Sudan: alla CPI ripreso il processo a Ali Kushayb per crimini in Darfur
Armi, Conflitti e Terrorismo Sudan
L’ex capo delle milizie janjaweed deve rispondere di 31 capi di accusa davanti alla Corte penale internazionale
Sudan: ripreso il processo della CPI ad Ali Kushayb per i crimini in Darfur
19 Ottobre 2023
Articolo di Bruna Sironi (da Nairobi)
Tempo di lettura 3 minuti

Ѐ ripreso nei giorni scorsi alla Corte penale internazionale dell’Aja (CPI), in Olanda, il processo ad Ali Muhammad Ali Abdelrahman, conosciuto come Ali Kushayb, il colonnello dei colonnelli, uno dei più importanti leader delle milizie janjaweed che hanno devastato il Darfur nel primo decennio di questo secolo.

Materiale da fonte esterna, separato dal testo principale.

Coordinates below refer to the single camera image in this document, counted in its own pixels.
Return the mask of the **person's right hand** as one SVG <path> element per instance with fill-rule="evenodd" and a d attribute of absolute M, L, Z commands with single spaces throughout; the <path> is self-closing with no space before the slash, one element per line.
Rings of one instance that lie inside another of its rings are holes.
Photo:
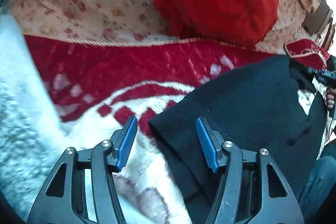
<path fill-rule="evenodd" d="M 328 87 L 326 89 L 325 96 L 326 96 L 326 106 L 329 110 L 331 110 L 335 105 L 336 89 Z"/>

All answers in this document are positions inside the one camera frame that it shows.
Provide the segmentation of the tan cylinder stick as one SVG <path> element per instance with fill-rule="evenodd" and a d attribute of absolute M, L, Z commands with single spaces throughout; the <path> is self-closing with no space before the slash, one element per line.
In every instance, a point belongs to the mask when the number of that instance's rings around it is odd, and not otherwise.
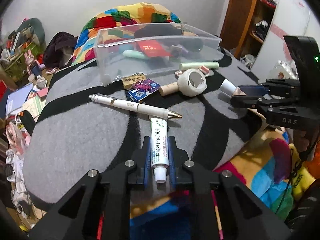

Dovrà rispondere di 31 capi di accusa per fatti accaduti in gran maggioranza tra l’agosto del 2003 e il marzo del 2004, durante i quali si registrarono 504 vittime civili, 20 stupri e la fuga di 41mila persone dai numerosi villaggi attaccati nel periodo, di pochi mesi, considerato.

Ali Kushayb ha militato anche nelle Forze di difesa popolare (PDF), nate a ridosso del colpo di Stato orchestrato nel 1989 dal Fronte nazionale islamico che ha portato al potere il presidente Omar El-Bashir, deposto da una mobilitazione popolare nell’aprile del 2019.

Le PDF erano una milizia islamica inquadrata nell’esercito nazionale, incaricata in particolare di proteggere il governo islamista, garantendo l’adesione della cittadinanza e la punizione esemplare degli oppositori.

Nella fase del processo iniziata il 16 ottobre verranno sentiti diversi testimoni dei crimini di cui Ali Kushayb è accusato. Tutti saranno indicati con una sigla per proteggerne l’identità, segno chiaro del pericolo di esporsi, ancora adesso, a quasi vent’anni dai fatti in esame.

I colpevoli e i committenti di quelle efferate azioni sono infatti ancora tutti, o quasi, a piede libero.

El-Bashir e Ahmad Harun ancora a piede libero

Il processo che si celebra all’Aja dovrebbe avere un altro imputato, Ahmad Harun, che nel periodo considerato era sottosegretario al ministero degli interni nel governo sudanese.

Tra le sue funzioni, la gestione del Tavolo per la sicurezza in Darfur che prevedeva il coordinamento delle forze impegnate nella campagna militare contro l’insurrezione nella regione, cioè l’esercito, i servizi di intelligence e le milizie tribali o private, tra cui spiccavano i janjaweed.

Ahmad Harun è effettivamente ricercato dalla Corte penale internazionale fin dall’aprile del 2007 ma risulta finora latitante. Così come lo stesso presidente, ricercato per 10 imputazioni che comprendono crimini di guerra e contro l’umanità e 3 tentati genocidi.

El-Bashir e Ahmad Harun, insieme ad alcuni altri leader pure ricercati dalla CPI, sono stati imprigionati all’indomani della caduta del regime.

Le discussioni sulla loro consegna al tribunale internazionale si sono prolungate per mesi durante il governo di transizione e hanno costituito un punto di frizione tra i militari, che li hanno protetti, e le forze civili.

Allo scoppio del conflitto, il 15 aprile scorso, tutti sono riusciti ad evadere dal carcere di massima sicurezza dove erano rinchiusi.

El-Bashir sarebbe ora in un ospedale militare dell’esercito ad Omdurman. Nelle scorse settimane Ahmad Harun sarebbe stato segnalato nel Sudan Orientale dove starebbe sostenendo attivamente il ritorno al potere del vecchio regime islamista, trainato da molti leader dell’esercito.

Ali Kushayb è dunque finora l’unico a dover rispondere davanti ad un tribunale dei crimini commessi in Darfur.

Dallo scoppio del conflitto tra l’esercito nazionale e le milizie delle Forze di intervento rapido (RSF), sei mesi fa, il Darfur è di nuovo teatro di crimini efferati, compreso almeno un tentativo di genocidio, quello ai danni dei masalit, stanziati nel Darfur Occidentale.

Non si può non chiedersi quale impatto abbia avuto sulle modalità dello scontro nella regione la quasi totale impunità dei responsabili delle atrocità precedenti.